The board and pieces for Trivial Pursuit, the 1981 classic game. Photo by Pratyeka.
There may be a kernel of truth to the opinions of all the players, and yet there should be a better way for everyone to shine and have fun. The habitual losers of a board game like Trivial Pursuit, or of home viewing play along sessions while watching the television quiz show Jeopardy!, are not necessarily stupid people, any more than the habitual winners are geniuses. A good game dynamic should welcome in a variety of personal strengths so that most players can be competitive. It appears former Jeopardy! champion Ken Jennings, along with game development partner Richard Garfield, the creator of Magic: The Gathering, have recognized the flaw at the heart of many trivia games and tried to overcome it in their new game called Half-Truth.
A scene from the 1975 film Monty Python and the Holy Grail, with Graham Chapman, John Cleese, Terry Gilliam, Eric Idle, Terry Jones, and Michael Palin.

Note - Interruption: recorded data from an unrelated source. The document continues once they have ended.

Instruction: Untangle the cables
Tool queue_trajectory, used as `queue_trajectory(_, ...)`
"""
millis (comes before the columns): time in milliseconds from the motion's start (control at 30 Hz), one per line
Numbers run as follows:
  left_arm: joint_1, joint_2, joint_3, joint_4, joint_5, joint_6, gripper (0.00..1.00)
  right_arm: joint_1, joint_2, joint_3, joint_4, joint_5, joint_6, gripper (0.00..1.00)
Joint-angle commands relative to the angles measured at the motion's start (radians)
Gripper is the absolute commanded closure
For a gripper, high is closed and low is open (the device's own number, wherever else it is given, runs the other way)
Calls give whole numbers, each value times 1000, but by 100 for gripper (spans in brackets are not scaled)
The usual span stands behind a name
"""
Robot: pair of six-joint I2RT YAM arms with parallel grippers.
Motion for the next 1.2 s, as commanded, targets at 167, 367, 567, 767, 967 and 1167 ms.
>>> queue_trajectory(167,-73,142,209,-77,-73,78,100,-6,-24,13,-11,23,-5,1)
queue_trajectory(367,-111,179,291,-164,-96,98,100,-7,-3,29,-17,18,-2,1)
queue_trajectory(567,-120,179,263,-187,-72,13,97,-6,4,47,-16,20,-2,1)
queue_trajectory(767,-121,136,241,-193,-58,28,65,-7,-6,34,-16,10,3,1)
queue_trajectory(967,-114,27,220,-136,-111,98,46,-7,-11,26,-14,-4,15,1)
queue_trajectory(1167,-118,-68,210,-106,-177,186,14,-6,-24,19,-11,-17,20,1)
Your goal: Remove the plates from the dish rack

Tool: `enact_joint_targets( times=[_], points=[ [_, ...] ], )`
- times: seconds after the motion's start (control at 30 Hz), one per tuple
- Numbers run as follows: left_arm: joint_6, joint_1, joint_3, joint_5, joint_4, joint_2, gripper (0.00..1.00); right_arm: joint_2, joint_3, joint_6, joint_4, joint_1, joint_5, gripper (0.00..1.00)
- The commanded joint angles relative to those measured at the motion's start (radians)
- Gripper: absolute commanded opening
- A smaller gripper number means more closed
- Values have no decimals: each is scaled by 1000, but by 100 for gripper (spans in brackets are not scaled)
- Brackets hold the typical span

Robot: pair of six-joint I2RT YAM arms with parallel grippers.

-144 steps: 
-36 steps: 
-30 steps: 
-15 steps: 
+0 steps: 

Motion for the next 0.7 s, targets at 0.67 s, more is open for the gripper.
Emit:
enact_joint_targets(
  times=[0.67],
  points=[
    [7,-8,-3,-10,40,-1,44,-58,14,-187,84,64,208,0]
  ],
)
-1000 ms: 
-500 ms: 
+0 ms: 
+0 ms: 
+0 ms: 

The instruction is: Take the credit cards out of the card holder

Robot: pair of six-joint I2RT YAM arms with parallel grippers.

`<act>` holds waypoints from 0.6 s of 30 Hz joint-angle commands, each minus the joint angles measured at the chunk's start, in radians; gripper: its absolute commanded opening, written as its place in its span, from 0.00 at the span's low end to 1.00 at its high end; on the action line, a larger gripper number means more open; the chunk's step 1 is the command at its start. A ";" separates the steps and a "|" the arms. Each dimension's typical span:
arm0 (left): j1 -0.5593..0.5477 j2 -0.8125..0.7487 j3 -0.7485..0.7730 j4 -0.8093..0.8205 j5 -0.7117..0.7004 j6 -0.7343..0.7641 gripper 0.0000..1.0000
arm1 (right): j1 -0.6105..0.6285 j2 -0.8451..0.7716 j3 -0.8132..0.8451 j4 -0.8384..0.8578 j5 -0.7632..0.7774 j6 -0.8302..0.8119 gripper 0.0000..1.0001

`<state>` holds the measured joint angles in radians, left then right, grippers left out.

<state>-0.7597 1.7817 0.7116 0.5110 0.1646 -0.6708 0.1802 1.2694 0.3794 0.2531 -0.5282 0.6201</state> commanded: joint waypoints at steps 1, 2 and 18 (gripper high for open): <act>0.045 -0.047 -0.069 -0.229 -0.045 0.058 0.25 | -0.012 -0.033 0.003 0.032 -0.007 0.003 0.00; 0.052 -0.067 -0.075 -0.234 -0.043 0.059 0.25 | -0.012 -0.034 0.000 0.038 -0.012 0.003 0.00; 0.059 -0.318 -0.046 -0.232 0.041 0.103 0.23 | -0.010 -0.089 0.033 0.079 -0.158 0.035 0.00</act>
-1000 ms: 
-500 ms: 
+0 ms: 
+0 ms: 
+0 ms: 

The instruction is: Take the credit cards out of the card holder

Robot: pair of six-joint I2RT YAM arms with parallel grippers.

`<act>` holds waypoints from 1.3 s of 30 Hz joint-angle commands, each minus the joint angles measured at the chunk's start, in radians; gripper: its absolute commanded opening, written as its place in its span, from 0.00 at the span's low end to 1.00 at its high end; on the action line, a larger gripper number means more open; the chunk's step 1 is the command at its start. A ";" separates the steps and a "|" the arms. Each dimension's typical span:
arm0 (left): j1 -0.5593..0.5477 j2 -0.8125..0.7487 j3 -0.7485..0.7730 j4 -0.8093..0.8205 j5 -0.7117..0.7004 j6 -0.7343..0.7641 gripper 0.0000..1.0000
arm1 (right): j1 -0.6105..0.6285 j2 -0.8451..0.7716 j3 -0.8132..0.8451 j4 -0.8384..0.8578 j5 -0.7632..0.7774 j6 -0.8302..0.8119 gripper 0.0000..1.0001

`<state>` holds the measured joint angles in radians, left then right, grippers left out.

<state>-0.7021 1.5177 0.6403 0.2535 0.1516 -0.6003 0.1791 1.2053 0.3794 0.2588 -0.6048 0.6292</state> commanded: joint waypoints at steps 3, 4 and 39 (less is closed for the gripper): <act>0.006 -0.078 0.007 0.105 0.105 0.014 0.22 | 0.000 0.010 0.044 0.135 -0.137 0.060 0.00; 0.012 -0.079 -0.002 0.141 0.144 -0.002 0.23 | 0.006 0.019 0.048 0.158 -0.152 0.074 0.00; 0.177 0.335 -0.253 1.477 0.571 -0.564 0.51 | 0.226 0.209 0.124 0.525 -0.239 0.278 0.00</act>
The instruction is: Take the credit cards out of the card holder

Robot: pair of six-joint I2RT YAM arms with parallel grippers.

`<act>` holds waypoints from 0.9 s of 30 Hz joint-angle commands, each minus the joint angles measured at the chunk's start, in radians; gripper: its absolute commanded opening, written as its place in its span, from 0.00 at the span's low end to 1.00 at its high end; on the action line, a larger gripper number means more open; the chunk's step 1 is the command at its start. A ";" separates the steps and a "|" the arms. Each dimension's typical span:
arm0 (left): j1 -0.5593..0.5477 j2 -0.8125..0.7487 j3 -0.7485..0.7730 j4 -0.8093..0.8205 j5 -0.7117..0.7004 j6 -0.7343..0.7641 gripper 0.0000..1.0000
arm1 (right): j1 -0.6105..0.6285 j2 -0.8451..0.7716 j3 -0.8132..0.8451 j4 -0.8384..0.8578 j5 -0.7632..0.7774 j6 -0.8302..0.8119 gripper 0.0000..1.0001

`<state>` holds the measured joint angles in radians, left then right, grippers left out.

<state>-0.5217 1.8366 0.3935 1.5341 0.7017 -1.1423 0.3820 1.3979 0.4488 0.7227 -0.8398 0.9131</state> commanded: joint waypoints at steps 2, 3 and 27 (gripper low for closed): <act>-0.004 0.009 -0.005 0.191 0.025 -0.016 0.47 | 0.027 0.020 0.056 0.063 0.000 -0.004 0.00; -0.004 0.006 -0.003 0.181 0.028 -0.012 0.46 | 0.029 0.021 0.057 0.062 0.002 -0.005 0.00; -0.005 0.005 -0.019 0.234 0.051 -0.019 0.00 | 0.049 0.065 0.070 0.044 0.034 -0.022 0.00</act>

Half-Truth calls on a player’s capacity for deductive reasoning and strategic thinking as well as the usual ability in trivia games of being able to tap into a personal well of knowledge. Expected release for the game is this year’s holiday season. Like all but a few trivia board games and pub trivia nights, using smartphones to look up answers will probably be against the rules. Leveling the playing field by incorporating more ways for more players to remain competitive rather than relying on the one and only way available in standard trivia games seems like a good plan for a game that will become popular and get played more than a few times and not soon forgotten on a closet shelf like many other trivia board games, and that will lead to sales of additional sets of question cards, the great recurring source of revenue for trivia game makers. In the old days, a player could cheat by memorizing the information on cards played over and over again; now they cheat by sneaking a peek at their smartphone, the handheld virtual encyclopedia.